• **WHAT THE EXERCISE ASKS**
The data should be written out in full, exactly as it stands, and the pictures dropped.

• **MATERIALS PROVIDED**
+++
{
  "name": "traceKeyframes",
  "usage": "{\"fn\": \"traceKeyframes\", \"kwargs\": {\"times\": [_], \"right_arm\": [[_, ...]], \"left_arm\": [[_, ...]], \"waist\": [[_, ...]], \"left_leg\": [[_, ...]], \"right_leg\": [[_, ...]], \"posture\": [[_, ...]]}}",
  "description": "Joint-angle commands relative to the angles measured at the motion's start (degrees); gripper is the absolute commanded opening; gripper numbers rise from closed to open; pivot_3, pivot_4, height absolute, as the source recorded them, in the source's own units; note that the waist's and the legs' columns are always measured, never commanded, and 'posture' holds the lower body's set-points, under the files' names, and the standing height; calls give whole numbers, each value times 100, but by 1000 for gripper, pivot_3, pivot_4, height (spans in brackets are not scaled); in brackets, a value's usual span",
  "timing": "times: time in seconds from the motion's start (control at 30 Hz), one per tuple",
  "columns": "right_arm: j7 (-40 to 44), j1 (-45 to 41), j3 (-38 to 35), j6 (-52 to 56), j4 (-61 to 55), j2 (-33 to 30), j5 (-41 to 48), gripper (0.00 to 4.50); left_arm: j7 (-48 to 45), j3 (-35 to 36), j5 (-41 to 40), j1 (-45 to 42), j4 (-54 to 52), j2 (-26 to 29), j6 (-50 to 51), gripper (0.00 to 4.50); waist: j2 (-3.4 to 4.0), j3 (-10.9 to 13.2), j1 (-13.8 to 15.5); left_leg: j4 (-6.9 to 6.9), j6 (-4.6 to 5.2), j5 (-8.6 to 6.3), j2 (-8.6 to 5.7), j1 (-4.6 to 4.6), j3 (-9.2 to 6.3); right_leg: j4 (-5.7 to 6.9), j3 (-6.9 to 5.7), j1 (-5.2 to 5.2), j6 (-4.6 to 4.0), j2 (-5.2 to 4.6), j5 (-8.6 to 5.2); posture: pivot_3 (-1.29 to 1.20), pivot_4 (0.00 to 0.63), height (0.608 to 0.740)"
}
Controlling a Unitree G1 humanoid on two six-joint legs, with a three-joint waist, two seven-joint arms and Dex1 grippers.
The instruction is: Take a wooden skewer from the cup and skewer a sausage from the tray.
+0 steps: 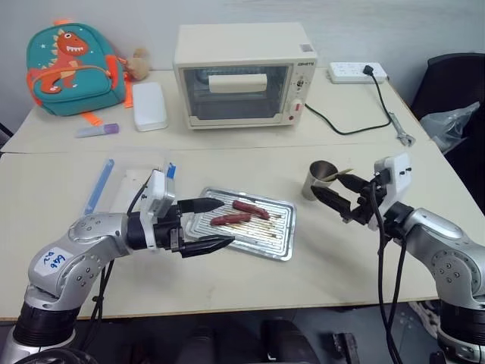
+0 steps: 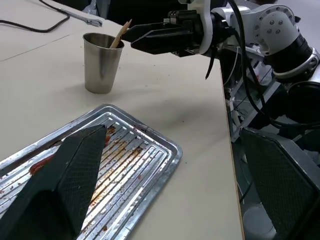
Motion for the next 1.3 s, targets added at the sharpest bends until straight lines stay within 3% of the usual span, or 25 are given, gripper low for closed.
{"fn": "traceKeyframes", "kwargs": {"times": [0.03, 0.5, 1.3], "right_arm": [[-4, -14, -236, -54, -191, -113, 95, 4500], [-119, 226, -515, -18, -332, -274, 96, 4500], [-175, -204, -77, -97, -127, 22, 13, 4500]], "left_arm": [[-103, 58, 34, -143, -11, 76, -76, 4469], [-274, -32, 245, -513, 251, 10, -144, 4469], [-266, -141, 351, -750, 308, -134, -187, 4469]], "waist": [[0, 0, 0], [0, 0, 3], [0, 0, 1]], "left_leg": [[0, 0, 0, 0, 0, 0], [2, 0, 0, -1, 0, 0], [2, 0, 0, 0, 0, 0]], "right_leg": [[0, 0, 0, 0, 0, 0], [1, 1, 0, 2, -1, 1], [3, 0, 0, 2, 0, 1]], "posture": [[0, 150, 740], [0, 150, 740], [0, 150, 740]]}}
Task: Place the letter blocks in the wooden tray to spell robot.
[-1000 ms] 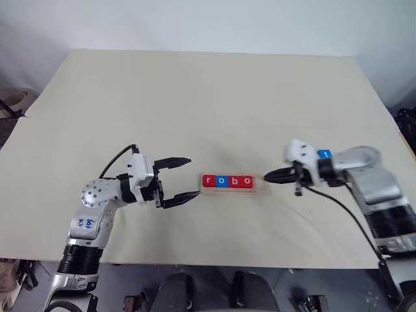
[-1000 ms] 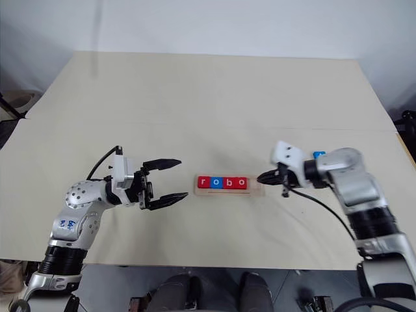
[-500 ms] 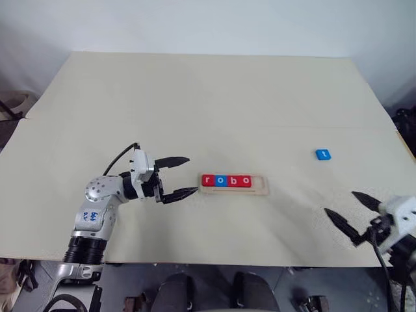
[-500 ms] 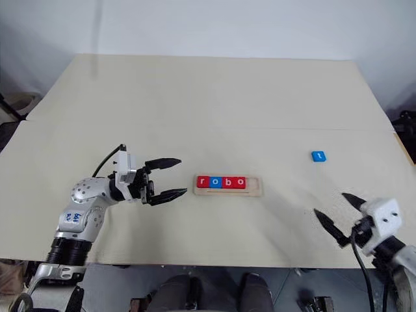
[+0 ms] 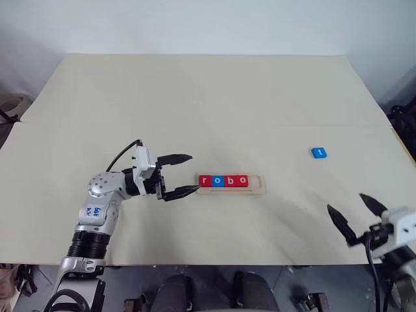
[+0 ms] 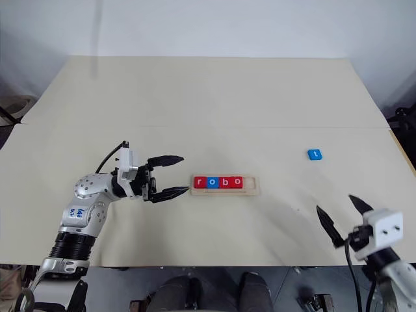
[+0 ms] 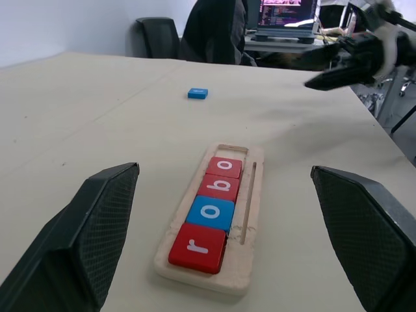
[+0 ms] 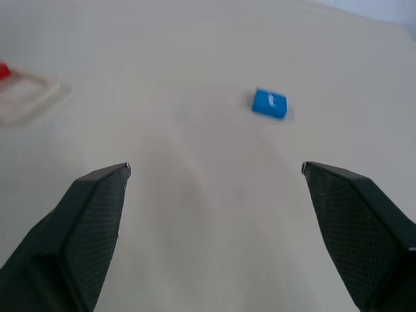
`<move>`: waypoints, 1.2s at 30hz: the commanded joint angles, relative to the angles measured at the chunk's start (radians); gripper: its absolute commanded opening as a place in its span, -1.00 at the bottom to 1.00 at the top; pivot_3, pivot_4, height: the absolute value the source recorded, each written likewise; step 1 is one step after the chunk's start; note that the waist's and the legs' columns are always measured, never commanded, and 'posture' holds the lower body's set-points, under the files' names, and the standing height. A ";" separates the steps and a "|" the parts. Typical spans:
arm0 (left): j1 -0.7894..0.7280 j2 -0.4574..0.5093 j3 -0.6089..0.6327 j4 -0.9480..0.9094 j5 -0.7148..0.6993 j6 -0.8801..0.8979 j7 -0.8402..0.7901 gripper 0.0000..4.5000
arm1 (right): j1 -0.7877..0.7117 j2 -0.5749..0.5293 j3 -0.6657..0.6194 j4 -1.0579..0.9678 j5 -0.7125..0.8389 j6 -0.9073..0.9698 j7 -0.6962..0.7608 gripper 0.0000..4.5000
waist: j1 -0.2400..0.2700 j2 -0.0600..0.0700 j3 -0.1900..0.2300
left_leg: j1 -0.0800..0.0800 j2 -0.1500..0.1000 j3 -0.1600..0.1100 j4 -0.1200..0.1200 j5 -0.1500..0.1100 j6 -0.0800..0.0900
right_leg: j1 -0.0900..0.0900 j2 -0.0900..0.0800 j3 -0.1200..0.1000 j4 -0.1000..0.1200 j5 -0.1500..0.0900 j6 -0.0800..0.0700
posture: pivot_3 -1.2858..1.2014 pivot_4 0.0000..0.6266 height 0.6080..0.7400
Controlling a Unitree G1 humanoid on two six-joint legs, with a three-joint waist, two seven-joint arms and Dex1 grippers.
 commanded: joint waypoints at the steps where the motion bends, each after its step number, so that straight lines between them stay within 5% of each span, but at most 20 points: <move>1: 0.021 0.004 0.013 -0.058 -0.003 -0.010 0.014 1.00 | -0.118 -0.104 0.038 0.044 0.011 0.179 -0.046 0.97 | 0.001 0.000 0.000 | 0.000 0.000 0.000 0.000 0.000 0.000 | 0.000 0.000 0.000 0.000 0.000 0.000 | 0.03 -0.52 1.00; 12: 0.090 0.001 0.017 -0.154 -0.006 0.004 0.073 1.00 | -0.600 -0.221 0.255 0.447 -0.095 0.407 -0.125 0.97 | 0.004 0.000 0.000 | -0.002 -0.001 -0.001 0.001 0.000 0.001 | 0.000 -0.001 -0.002 -0.001 0.000 0.000 | 0.03 -0.52 1.00; 30: 0.088 0.006 0.019 -0.163 -0.005 -0.006 0.102 1.00 | -0.789 -0.166 0.286 0.618 -0.143 0.460 -0.268 0.97 | 0.000 0.000 0.000 | -0.003 -0.001 -0.001 0.001 0.000 0.001 | 0.000 -0.001 -0.003 -0.001 0.000 0.000 | 0.03 -0.52 1.00; 36: 0.076 0.001 0.013 -0.157 -0.004 -0.008 0.097 1.00 | -0.848 -0.139 0.312 0.727 -0.175 0.447 -0.295 0.27 | -0.001 0.000 0.000 | -0.003 -0.001 -0.001 0.001 0.000 0.001 | 0.000 -0.001 -0.003 -0.001 0.000 0.000 | 0.03 -0.52 1.00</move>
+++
• **TASK RESULT**
{
  "name": "traceKeyframes",
  "usage": "{\"fn\": \"traceKeyframes\", \"kwargs\": {\"times\": [_], \"right_arm\": [[_, ...]], \"left_arm\": [[_, ...]], \"waist\": [[_, ...]], \"left_leg\": [[_, ...]], \"right_leg\": [[_, ...]], \"posture\": [[_, ...]]}}",
  "description": "Joint-angle commands relative to the angles measured at the motion's start (degrees); gripper is the absolute commanded opening; gripper numbers rise from closed to open; pivot_3, pivot_4, height absolute, as the source recorded them, in the source's own units; note that the waist's and the legs' columns are always measured, never commanded, and 'posture' holds the lower body's set-points, under the files' names, and the standing height; calls give whole numbers, each value times 100, but by 1000 for gripper, pivot_3, pivot_4, height (spans in brackets are not scaled); in brackets, a value's usual span",
  "timing": "times: time in seconds from the motion's start (control at 30 Hz), one per tuple",
  "columns": "right_arm: j7 (-40 to 44), j1 (-45 to 41), j3 (-38 to 35), j6 (-52 to 56), j4 (-61 to 55), j2 (-33 to 30), j5 (-41 to 48), gripper (0.00 to 4.50); left_arm: j7 (-48 to 45), j3 (-35 to 36), j5 (-41 to 40), j1 (-45 to 42), j4 (-54 to 52), j2 (-26 to 29), j6 (-50 to 51), gripper (0.00 to 4.50); waist: j2 (-3.4 to 4.0), j3 (-10.9 to 13.2), j1 (-13.8 to 15.5); left_leg: j4 (-6.9 to 6.9), j6 (-4.6 to 5.2), j5 (-8.6 to 6.3), j2 (-8.6 to 5.7), j1 (-4.6 to 4.6), j3 (-9.2 to 6.3); right_leg: j4 (-5.7 to 6.9), j3 (-6.9 to 5.7), j1 (-5.2 to 5.2), j6 (-4.6 to 4.0), j2 (-5.2 to 4.6), j5 (-8.6 to 5.2); posture: pivot_3 (-1.29 to 1.20), pivot_4 (0.00 to 0.63), height (0.608 to 0.740)"
}
Controlling a Unitree G1 humanoid on two six-joint legs, with a three-joint waist, two seven-joint arms and Dex1 grippers.
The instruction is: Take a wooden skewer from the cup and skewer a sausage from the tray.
+0 steps: 
+0 steps: 
Motion for the next 1.3 s, targets added at the sharpest bends until straight lines stay within 3% of the usual span, or 25 are given, gripper low for closed.
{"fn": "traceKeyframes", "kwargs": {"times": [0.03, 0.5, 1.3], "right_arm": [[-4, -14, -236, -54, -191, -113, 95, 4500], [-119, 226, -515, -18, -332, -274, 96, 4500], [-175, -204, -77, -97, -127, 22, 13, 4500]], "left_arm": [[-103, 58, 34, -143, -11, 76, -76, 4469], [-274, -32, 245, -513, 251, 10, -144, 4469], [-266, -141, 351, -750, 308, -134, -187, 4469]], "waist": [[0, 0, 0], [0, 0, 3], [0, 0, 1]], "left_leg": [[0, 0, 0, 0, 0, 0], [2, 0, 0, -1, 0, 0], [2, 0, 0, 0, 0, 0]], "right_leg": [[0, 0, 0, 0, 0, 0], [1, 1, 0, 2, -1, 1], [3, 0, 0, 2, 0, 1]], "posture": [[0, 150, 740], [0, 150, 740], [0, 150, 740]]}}
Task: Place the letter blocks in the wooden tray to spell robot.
[-1000 ms] 
[-1000 ms] 
[-500 ms] 
[-500 ms] 
[+0 ms] 
[+0 ms] 
[+0 ms] 
[+0 ms] 
`<move>`: waypoints, 1.2s at 30hz: the commanded joint angles, relative to the angles measured at the chunk's start (radians); gripper: its absolute commanded opening as a place in its span, -1.00 at the bottom to 1.00 at the top; pivot_3, pivot_4, height: the absolute value the source recorded, each written likewise; step 1 is one step after the chunk's start; note that the waist's and the legs' columns are always measured, never commanded, and 'posture' holds the lower body's set-points, under the files' names, and the standing height. A ";" separates the steps and a "|" the parts. Typical spans:
arm0 (left): j1 -0.7894..0.7280 j2 -0.4574..0.5093 j3 -0.6089..0.6327 j4 -0.9480..0.9094 j5 -0.7148..0.6993 j6 -0.8801..0.8979 j7 -0.8402..0.7901 gripper 0.0000..4.5000
arm1 (right): j1 -0.7877..0.7117 j2 -0.5749..0.5293 j3 -0.6657..0.6194 j4 -1.0579..0.9678 j5 -0.7125..0.8389 j6 -0.9073..0.9698 j7 -0.6962..0.7608 gripper 0.0000..4.5000
waist: j1 -0.2400..0.2700 j2 -0.0600..0.0700 j3 -0.1900..0.2300
left_leg: j1 -0.0800..0.0800 j2 -0.1500..0.1000 j3 -0.1600..0.1100 j4 -0.1200..0.1200 j5 -0.1500..0.1100 j6 -0.0800..0.0900
right_leg: j1 -0.0900..0.0900 j2 -0.0900..0.0800 j3 -0.1200..0.1000 j4 -0.1000..0.1200 j5 -0.1500..0.0900 j6 -0.0800..0.0700
posture: pivot_3 -1.2858..1.2014 pivot_4 0.0000..0.6266 height 0.6080..0.7400
Controlling a Unitree G1 humanoid on two six-joint legs, with a three-joint waist, two seven-joint arms and Dex1 grippers.
 commanded: joint waypoints at the steps where the motion bends, each after its step number, so that straight lines between them stay within 5% of each span, but at most 20 points: <move>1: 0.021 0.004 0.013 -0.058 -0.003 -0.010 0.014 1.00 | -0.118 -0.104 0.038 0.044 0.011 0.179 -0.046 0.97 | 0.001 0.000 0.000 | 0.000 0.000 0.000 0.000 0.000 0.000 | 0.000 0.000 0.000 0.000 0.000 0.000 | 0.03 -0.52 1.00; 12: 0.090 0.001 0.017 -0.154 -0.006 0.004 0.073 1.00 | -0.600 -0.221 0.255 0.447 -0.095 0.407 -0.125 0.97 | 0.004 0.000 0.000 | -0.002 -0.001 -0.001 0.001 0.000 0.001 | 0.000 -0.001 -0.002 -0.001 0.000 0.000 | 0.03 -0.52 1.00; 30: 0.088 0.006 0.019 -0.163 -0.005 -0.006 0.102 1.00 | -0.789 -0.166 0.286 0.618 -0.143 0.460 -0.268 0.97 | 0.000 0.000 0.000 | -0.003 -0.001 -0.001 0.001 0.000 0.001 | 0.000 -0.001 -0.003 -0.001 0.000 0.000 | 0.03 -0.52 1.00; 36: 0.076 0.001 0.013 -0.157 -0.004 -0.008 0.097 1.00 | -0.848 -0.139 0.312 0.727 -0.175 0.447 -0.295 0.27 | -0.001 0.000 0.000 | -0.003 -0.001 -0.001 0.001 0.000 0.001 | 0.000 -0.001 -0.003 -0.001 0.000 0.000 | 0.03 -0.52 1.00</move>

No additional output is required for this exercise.